### Task brief
Whenever a line contains "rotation", include it in the count; reply with the number of such lines in the data and nothing else.

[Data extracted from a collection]
====

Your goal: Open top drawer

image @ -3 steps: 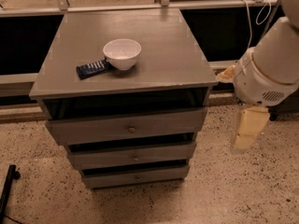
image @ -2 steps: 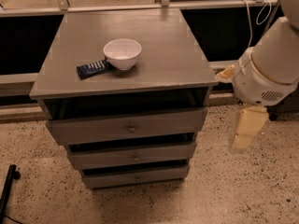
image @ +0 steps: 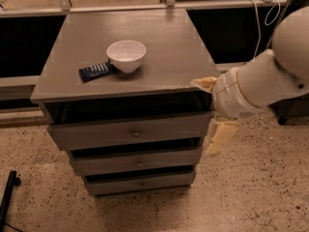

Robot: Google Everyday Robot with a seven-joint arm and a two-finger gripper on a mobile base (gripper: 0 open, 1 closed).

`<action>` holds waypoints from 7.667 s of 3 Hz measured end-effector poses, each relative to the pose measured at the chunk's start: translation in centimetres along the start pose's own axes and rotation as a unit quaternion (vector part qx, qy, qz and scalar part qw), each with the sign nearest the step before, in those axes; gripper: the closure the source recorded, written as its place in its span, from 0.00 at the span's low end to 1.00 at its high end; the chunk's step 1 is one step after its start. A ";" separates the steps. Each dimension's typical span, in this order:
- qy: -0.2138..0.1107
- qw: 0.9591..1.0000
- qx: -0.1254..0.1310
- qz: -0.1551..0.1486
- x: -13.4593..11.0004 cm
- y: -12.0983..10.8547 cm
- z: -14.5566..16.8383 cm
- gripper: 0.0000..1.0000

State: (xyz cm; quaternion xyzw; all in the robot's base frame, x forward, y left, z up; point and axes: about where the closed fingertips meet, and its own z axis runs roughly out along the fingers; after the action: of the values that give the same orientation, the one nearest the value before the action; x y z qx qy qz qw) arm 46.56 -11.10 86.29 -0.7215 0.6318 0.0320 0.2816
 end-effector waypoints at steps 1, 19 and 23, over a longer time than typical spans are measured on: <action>-0.057 0.998 0.029 -0.020 -1.4 -1.6 4.6 0.00; 0.023 0.997 -0.065 0.024 0.9 0.2 17.7 0.00; 0.059 0.978 -0.201 0.009 2.6 4.4 23.2 0.33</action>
Offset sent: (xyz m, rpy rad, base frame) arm 0.0641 0.0889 -0.1119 0.2004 -0.0569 0.0970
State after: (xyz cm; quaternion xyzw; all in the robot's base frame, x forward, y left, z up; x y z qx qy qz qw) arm 50.22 -3.24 64.13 -0.7580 0.6347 0.1181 0.0931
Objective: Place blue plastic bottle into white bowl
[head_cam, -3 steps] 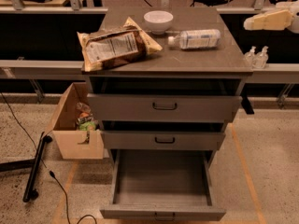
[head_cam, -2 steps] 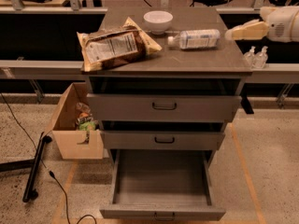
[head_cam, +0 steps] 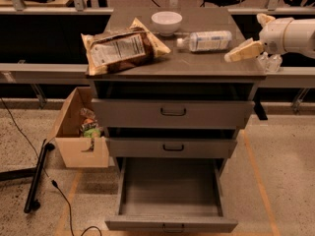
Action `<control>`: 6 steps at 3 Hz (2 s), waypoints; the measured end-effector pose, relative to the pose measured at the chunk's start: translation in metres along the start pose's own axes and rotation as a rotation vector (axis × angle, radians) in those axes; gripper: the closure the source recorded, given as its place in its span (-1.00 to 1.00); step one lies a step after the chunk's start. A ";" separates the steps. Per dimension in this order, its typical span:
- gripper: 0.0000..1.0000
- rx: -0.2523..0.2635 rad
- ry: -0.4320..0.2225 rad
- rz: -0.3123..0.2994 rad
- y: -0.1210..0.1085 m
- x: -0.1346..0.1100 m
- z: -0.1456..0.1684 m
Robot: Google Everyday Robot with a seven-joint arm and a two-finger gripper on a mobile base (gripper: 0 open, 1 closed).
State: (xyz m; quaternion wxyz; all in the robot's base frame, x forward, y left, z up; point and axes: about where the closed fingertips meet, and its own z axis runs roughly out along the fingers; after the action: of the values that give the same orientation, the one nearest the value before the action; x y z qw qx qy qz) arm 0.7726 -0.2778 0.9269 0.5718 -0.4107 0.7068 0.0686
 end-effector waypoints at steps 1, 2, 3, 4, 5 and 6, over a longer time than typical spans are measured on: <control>-1.00 0.045 0.016 0.006 -0.019 0.001 -0.016; -1.00 0.054 0.042 0.033 -0.031 0.000 -0.018; -1.00 0.048 0.077 -0.020 -0.041 -0.007 -0.012; -1.00 0.030 0.105 -0.049 -0.044 -0.007 0.001; -1.00 -0.021 0.092 0.033 -0.035 0.003 0.014; -1.00 -0.079 0.018 0.244 -0.023 0.014 0.033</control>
Offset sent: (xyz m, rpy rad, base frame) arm 0.0227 -0.0518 0.0483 -0.0490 0.0329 -0.0931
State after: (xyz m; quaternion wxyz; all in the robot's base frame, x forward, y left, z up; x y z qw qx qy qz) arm 0.8125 -0.2812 0.9120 0.5361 -0.3447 0.7534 0.1619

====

### Reply to the task
2